Directions for this task
In the listing below, locate the lines that hold the string "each". Copy those lines.

Data section
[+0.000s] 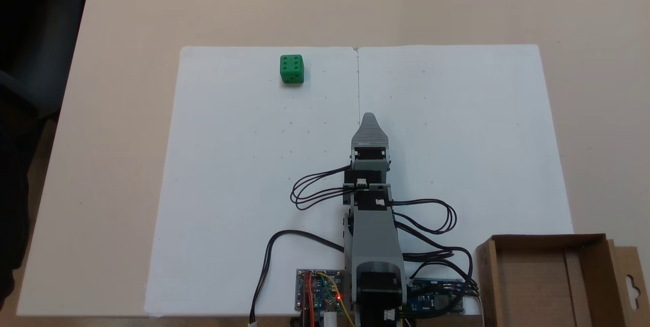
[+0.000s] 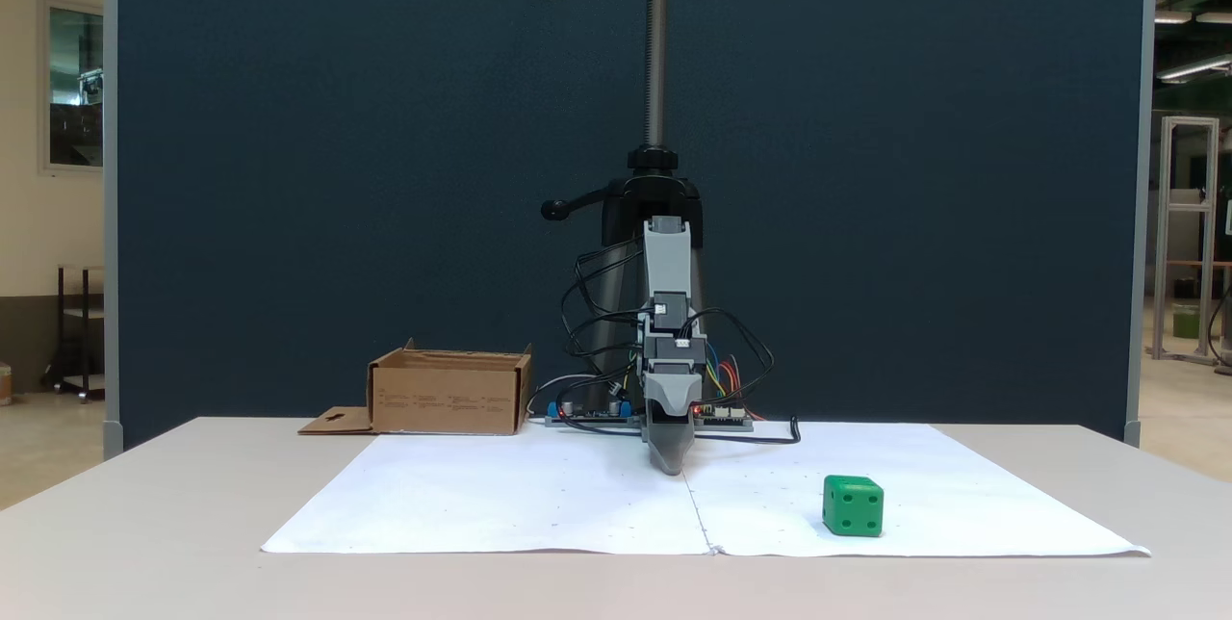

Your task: Grasp a green dice and put it in the bin.

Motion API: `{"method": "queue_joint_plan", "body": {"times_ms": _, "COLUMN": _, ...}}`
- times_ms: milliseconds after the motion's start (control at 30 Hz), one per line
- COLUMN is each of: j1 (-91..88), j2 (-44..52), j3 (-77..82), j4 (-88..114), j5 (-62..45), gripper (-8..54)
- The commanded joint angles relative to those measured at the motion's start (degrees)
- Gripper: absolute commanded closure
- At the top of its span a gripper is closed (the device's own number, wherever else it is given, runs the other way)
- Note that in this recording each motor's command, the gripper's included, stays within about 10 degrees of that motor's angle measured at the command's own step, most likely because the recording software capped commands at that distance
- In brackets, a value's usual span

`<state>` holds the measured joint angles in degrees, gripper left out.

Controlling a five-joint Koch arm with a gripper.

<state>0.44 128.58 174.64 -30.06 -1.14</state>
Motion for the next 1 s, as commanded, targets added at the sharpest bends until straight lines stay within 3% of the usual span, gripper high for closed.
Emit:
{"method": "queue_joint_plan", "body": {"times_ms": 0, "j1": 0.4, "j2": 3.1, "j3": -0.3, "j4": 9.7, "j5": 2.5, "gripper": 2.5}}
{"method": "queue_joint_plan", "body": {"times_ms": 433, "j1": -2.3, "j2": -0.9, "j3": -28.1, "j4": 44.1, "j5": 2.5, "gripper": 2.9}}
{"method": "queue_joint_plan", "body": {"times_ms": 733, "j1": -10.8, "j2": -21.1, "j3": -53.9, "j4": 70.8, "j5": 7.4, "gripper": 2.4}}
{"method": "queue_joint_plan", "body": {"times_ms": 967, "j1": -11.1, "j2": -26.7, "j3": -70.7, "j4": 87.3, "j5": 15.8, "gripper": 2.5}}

Finished task
- COLUMN is each of: j1 (-91..88), j2 (-44..52), j3 (-77..82), j4 (-88..114), j5 (-62..45), gripper (-8..54)
- Note that in this recording each motor's command, the gripper's included, stays within about 10 degrees of that motor's angle measured at the command's own step, most likely because the recording software capped commands at that distance

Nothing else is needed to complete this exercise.